Like in Linear mode, spare disks are not supported here either. RAID-0 has no redundancy, so when a disk dies, the array goes with it.

Having run mdadm you have initialised the superblocks and started the raid device. Have a look in /proc/mdstat to see what's going on. You should see that your device is now running.

/dev/md0 is now ready to be formatted, mounted, used and abused.

RAID-1

You have two devices of approximately same size, and you want the two to be mirrors of each other. Eventually you have more devices, which you want to keep as stand-by spare-disks, that will automatically become a part of the mirror if one of the active devices break.

    mdadm --create --verbose /dev/md0 --level=mirror --raid-devices=2 /dev/sdb1 /dev/sdc1

If you have spare disks, you can add them to the end of the device specification like

    mdadm --create --verbose /dev/md0 --level=mirror --raid-devices=2 /dev/sdb1 /dev/sdc1 --spare-devices=1 /dev/sdd1

Ok, now we're all set to start initializing the RAID. The mirror must be constructed, eg. the contents (however unimportant now, since the device is still not formatted) of the two devices must be synchronized.

Check out the /proc/mdstat file. It should tell you that the /dev/md0 device has been started, that the mirror is being reconstructed, and an ETA of the completion of the reconstruction.

Reconstruction is done using idle I/O bandwidth. So, your system should still be fairly responsive, although your disk LEDs should be glowing nicely.

The reconstruction process is transparent, so you can actually use the device even though the mirror is currently under reconstruction.

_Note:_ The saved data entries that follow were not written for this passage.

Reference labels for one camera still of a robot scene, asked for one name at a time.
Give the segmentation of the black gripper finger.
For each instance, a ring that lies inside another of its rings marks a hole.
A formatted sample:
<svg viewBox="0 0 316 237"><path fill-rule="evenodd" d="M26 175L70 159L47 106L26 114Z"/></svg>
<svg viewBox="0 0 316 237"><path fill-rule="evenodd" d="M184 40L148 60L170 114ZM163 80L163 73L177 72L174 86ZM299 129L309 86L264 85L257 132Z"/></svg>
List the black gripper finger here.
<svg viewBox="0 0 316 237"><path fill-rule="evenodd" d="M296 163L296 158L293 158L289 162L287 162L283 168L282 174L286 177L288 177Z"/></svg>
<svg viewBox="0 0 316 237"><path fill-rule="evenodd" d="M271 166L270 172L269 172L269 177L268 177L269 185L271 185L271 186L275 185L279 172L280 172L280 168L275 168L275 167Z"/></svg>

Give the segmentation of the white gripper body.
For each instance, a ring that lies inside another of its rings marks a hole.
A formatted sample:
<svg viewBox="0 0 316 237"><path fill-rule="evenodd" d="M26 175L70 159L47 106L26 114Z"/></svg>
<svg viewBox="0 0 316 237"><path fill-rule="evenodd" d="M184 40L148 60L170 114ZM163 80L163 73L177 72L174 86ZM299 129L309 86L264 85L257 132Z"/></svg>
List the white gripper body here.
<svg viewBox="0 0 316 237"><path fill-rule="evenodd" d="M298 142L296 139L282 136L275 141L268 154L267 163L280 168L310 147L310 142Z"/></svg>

Try formatting the device, while the reconstruction is running. It will work. Also you can mount it and use it while reconstruction is running. Of Course, if the wrong disk breaks while the reconstruction is running, you're out of luck.

RAID-4/5/6

You have three or more devices (four or more for RAID-6) of roughly the same size, you want to combine them into a larger device, but still to maintain a degree of redundancy for data safety. Eventually you have a number of devices to use as spare-disks, that will not take part in the array before another device fails.

If you use N devices where the smallest has size S, the size of the entire raid-5 array will be (N-1)*S, or (N-2)*S for raid-6. This "missing" space is used for parity (redundancy) information. Thus, if any disk fails, all the data stays intact. But if two disks fail on raid-5, or three on raid-6, all data is lost.

The default chunk-size is 128kb. That's the default io size on a spindle.

Ok, enough talking. Let's see if raid-5 works. Run your command:

    mdadm --create --verbose /dev/md0 --level=5 --raid-devices=3 /dev/sdb1 /dev/sdc1 /dev/sdd1 --spare-devices=1 /dev/sde1

and see what happens. Hopefully your disks start working like mad, as they begin the reconstruction of your array. Have a look in /proc/mdstat to see what's going on.

If the device was successfully created, the reconstruction process has now begun. Your array is not consistent until this reconstruction phase has completed. However, the array is fully functional (except for the handling of device failures of course), and you can format it and use it even while it is reconstructing.

The initial reconstruction will always appear as though the array is degraded and is being reconstructed onto a spare, even if only just enough devices were added with zero spares. This is to optimize the initial reconstruction process. This may be confusing or worrying; it is intended for good reason. For more information, please check this source, directly from Neil Brown.

Now, you can create a filesystem. See the section on special options to mke2fs before formatting the filesystem. You can now mount it, include it in your /etc/fstab and so on.

Saving your RAID configuration (2011)

After you've created your array, it's important to save the configuration in the proper mdadm configuration file. In Ubuntu, this is file /etc/mdadm/mdadm.conf. In some other distributions, this is file /etc/mdadm.conf. Check your distribution's documentation, or look at man mdadm.conf, to see what applies to your distribution.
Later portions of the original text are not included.